As a matter of fact, despite the CBS announcement of a two-hour "Dr. Quinn" movie as a done deal, star Jane Seymour insists nothing is set in stone yet.

But don't be surprised if she gets over her current snit over the show's cancellation. (She is, after all, currently in production on an unrelated CBS TV movie.) Expect to see that "Dr. Quinn" teleflick in the fall - and don't be surprised if it's the first of several such proj-ects.

ALSO FROM CBS: In addition to "The Magnificent Seven," CBS has announced a couple of other midseason replacement shows - both featuring familiar stars.

Ted Danson, who had considerable success on "Cheers" and no sucess on "Ink," will return in yet another half-hour sitcom. In "Becker," he'll play "an opinionated doctor who thinks the world is going to hell - and complaining all the way. But underneath his gruff exterior is a brilliant doctor with a heart of gold."

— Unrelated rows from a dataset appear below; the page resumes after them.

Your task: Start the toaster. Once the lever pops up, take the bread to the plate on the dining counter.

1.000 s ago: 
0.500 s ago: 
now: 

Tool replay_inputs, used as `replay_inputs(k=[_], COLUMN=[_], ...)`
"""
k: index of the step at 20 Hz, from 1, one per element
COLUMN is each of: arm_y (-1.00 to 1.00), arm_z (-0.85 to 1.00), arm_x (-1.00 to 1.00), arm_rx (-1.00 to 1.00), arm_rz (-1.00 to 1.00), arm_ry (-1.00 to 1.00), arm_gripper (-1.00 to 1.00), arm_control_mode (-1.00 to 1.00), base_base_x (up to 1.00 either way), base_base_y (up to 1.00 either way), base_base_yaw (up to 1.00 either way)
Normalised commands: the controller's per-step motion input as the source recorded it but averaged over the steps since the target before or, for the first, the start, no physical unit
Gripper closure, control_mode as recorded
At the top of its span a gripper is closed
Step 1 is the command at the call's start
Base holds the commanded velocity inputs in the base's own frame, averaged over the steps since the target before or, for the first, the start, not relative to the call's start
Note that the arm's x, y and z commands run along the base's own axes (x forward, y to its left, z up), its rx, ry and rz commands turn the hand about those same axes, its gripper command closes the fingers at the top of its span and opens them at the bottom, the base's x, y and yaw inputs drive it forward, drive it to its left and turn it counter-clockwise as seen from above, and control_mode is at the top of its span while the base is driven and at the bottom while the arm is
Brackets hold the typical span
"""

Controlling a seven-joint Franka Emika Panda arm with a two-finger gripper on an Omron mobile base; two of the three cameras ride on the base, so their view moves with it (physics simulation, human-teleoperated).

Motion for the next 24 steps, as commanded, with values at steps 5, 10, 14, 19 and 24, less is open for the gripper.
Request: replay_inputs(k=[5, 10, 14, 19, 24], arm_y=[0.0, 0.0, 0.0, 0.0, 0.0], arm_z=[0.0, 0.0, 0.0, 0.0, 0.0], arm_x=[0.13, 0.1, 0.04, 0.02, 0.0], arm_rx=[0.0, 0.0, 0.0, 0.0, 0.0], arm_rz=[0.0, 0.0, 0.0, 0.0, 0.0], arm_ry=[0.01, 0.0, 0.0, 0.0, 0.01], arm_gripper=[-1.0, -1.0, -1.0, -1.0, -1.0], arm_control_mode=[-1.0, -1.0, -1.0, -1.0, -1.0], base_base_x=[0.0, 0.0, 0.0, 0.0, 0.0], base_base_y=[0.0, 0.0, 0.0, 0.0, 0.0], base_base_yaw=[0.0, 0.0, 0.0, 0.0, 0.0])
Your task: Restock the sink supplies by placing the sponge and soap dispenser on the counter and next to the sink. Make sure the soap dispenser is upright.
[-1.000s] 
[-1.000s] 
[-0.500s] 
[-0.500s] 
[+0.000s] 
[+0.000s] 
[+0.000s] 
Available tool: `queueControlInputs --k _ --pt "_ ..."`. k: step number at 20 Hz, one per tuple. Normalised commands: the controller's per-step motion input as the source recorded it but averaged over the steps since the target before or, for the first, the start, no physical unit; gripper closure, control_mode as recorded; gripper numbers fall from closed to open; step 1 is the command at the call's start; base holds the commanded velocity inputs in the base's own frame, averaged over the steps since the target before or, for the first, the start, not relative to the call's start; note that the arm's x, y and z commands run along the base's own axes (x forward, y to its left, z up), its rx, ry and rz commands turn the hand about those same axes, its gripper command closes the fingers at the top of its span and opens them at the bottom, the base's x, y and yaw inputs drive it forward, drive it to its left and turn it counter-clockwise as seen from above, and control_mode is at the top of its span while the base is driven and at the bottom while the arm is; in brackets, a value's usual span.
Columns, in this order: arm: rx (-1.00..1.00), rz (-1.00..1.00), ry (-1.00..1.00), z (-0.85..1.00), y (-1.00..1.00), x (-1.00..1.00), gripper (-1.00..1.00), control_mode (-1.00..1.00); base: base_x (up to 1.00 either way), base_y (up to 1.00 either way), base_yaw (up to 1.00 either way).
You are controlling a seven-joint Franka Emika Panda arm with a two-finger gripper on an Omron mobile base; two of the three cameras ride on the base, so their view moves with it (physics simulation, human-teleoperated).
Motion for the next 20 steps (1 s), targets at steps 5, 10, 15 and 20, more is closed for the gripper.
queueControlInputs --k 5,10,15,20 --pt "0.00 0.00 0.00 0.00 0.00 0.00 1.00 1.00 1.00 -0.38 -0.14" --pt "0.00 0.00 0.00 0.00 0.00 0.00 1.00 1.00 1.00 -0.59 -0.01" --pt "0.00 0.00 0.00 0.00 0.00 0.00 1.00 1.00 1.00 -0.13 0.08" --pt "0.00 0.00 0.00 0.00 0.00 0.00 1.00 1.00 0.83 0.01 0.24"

William Devane, who spent a decade on "Knots Landing," will star in the hourlong drama "Turks." He'll play a veteran Chicago police sergeant with two sons who followed him onto the force - and a third who has turned to the wrong side of the law.

BAD "VIBE": To no one's surprise, Columbia TriStar has canceled its low-rated, late-night talk show "Vibe." (It will continue on the air with a mixture of old and new episodes through the beginning of September.)

The show has been troubled since it debuted this past August. Original host Chris Spencer was himself canceled in October, and the ratings didn't improve when Sinbad took over.

The only possible winner here is "The Magic Hour," which - at the moment - has no competition in late-night syndication. No, it just has to deal with pesky rivals like "The Tonight Show," the "Late Show" and "Late Night."

(By the way, "The Magic Hour" premiered to mediocre national ratings that steadily declined throughout its first week. Not to mention a decided lack of enthusiasm among the nation's TV critics.)